Bumbling vs. ‘Bama too much for Fulmer?
Tennessee can’t bring Phillip Fulmer back now.
Put aside the losses for a moment. Put aside the inept offense. Put aside the decade that has passed without an SEC title. Put aside the utter inability to compete with Nick Saban and Urban Meyer in recruiting or on the field.
Just look at the empty seats in Neyland Stadium. Look at the uncommon number of fans dressed in red.
Look at the man, standing on Phillip Fulmer Way, holding two tickets in the air.
“Where are they?”
“Lower bowl.”
“How much?”
“Fifty dollars for the pair.”
So that has to be it, right? When $50 can buy two lower bowl tickets to the Alabama game?
Tennessee fans aren’t buying Fulmer as the head coach of the Tennessee Vols any longer. After Saturday’s emphatic 29-9 loss to Alabama, why would anyone?
This was supposed to be the game that would save Tennessee’s season and the head coach’s job. It was going to be like the Georgia game last year.
Fulmer might have certain deficiencies, but he would rally his lads for a mighty effort against Alabama.
“We absolutely must play well in this ball game!” said Fulmer.
They absolutely did not play well. They played like a team that badly needs a new football coach.
They played like they played against UCLA, like they played against Florida, like they played against Auburn and Georgia and you know the whole depressing list.
- First series: 9 yards.
- Second series: -9 yards.
- Third series: 4 yards.
- Fourth series: 2 yards.
Way to rally around the ball coach, guys.
Or maybe that’s not fair. Maybe the players did their very best. Alabama hammered Tennessee Saturday night for the same reason Florida hammered Tennessee earlier in the season. They have more playmakers on both sides of the ball.
Remember Fulmer’s quote when Tennessee came in with the No. 36 recruiting class last year?
“I don’t concern myself with it,” he said.
Alabama had the No. 1 recruiting class. Think Saban concerned himself with it?
For the record, Tennessee finally got a first down with 13:42 left in the second quarter, which sparked the sort of ovation that some crowds reserve for touchdowns.
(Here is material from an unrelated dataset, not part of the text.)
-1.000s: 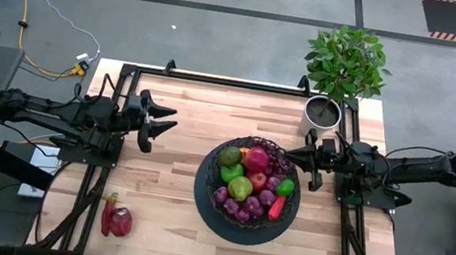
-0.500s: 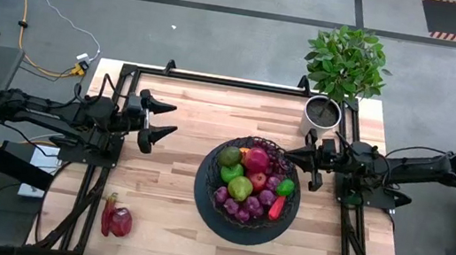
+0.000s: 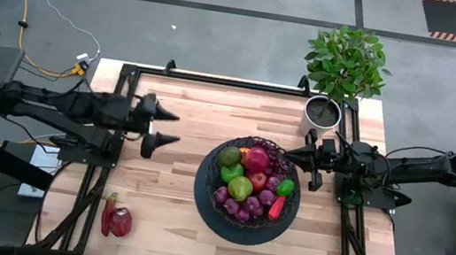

The Tennessee crowd knows better by now. They’ve seen how this movie goes. The Vols got a break when Alabama’s Javier Arenas unaccountably fielded and fumbled a punt away at the Alabama 5-yard line. If the Tennessee offense could just punch it in, who knows how this one would turn out?
That’s what you call a hypothetical question, of course. The Tennessee offense promptly threw it in reverse, losing 9 yards to the 14 to set up a dispiriting field goal.
The Vols wouldn’t score again until halfway through the fourth quarter, by which time Alabama led by 26. The seats were mostly empty at that point. A couple Tennessee fans wore bags on their heads.
And, no, there can be no joy in this moment, in watching what has to signal the end of a distinguished coaching career.
Saturday’s game was Fulmer’s 200th as head coach at Tennessee. He’s won 150 and a national championship.
But the national championship was a decade ago. Tennessee has lost its last four games to Florida and Alabama by an average of more than 26 points.
Fulmer said all the right things after the loss, of course. He said he’d get it fixed.
But inside, you knew what he was thinking: That has to be it, right?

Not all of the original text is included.